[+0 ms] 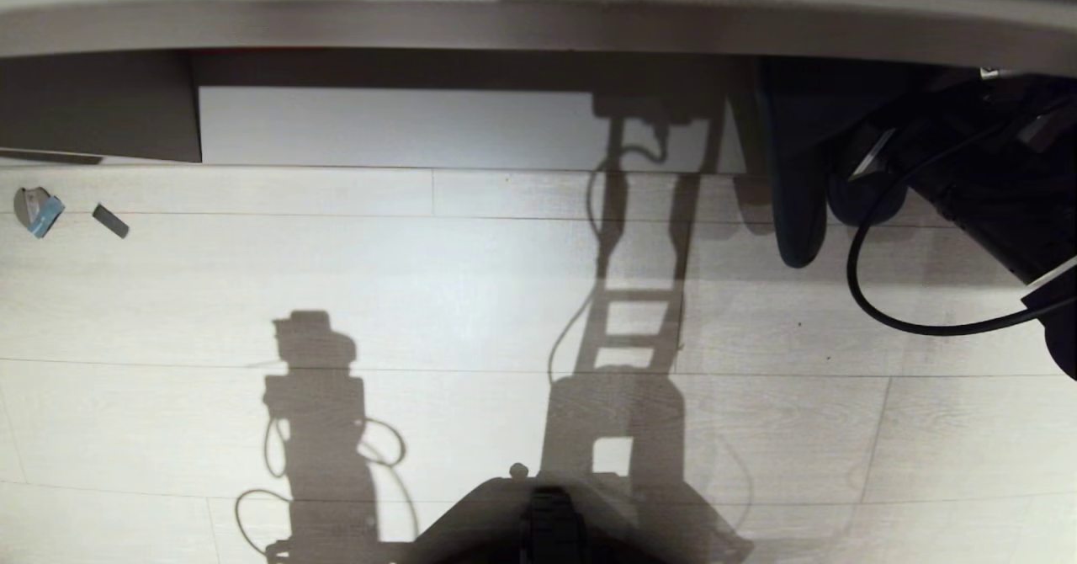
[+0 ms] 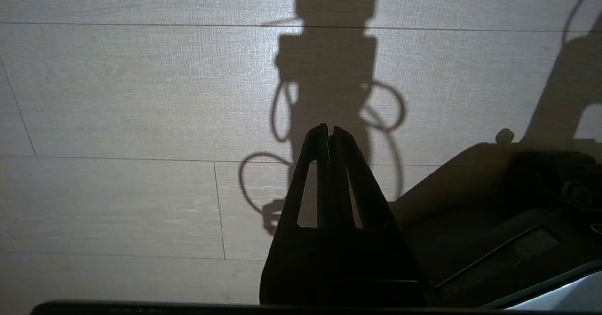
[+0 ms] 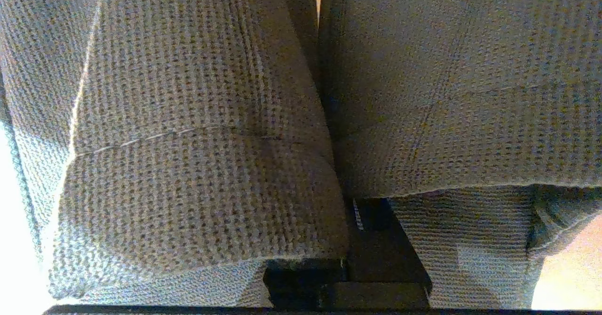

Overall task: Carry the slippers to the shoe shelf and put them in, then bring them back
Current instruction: Place the slippers into the shoe cabinet

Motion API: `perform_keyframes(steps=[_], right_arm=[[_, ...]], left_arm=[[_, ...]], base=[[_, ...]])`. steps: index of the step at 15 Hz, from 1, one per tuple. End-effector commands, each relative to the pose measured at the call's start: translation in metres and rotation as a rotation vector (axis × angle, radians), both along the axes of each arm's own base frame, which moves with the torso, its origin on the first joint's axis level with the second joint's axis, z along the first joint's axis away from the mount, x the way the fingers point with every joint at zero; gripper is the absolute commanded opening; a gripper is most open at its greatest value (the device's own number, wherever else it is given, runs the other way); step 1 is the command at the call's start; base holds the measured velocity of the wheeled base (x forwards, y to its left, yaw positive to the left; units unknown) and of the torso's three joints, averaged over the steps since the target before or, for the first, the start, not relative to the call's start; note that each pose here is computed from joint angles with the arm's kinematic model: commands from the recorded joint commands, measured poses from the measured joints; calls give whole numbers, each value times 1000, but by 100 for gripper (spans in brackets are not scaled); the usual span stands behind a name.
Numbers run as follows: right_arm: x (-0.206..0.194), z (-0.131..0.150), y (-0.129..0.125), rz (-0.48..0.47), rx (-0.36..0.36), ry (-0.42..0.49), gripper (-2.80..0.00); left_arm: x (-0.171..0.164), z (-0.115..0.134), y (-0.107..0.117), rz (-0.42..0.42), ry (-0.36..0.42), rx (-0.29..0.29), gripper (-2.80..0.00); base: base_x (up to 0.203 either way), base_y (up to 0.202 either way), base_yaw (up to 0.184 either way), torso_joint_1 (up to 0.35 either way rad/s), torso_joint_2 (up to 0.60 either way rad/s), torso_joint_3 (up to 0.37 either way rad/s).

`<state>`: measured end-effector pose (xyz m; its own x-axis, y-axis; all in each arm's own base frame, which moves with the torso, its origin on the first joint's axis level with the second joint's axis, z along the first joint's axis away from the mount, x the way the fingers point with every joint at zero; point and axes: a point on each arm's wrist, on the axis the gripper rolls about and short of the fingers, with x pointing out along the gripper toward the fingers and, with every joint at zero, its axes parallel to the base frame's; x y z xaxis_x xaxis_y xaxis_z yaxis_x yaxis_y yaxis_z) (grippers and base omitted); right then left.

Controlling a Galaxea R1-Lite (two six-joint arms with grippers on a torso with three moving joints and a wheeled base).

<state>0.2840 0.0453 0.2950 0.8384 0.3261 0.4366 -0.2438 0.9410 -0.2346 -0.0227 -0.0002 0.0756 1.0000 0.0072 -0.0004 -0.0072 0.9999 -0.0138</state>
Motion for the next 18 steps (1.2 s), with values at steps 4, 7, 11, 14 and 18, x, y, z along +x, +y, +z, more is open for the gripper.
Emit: perform_keyframes(steps=[4, 7, 11, 14, 18], right_arm=[[-5, 5, -1, -17, -16, -33, -280], [-6, 10, -1, -16, -12, -58, -280], [-7, 12, -1, -25, -3, -81, -280], [-7, 12, -2, -26, -2, -82, -280], [-6, 14, -4, -35, -1, -91, -280]], left_arm=[[0, 0, 0, 0, 0, 0, -280], [0, 0, 0, 0, 0, 0, -280], [0, 0, 0, 0, 0, -1, -280], [0, 0, 0, 0, 0, 0, -280], [0, 0, 0, 0, 0, 0, -280]], base=[[0, 0, 0, 0, 0, 0], [0, 0, 0, 0, 0, 0], [0, 0, 0, 0, 0, 0], [-65, 0, 1, 3, 1, 0], [-92, 0, 4, 1, 2, 0]])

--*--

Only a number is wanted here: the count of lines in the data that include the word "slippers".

> _Reply to the task_: 2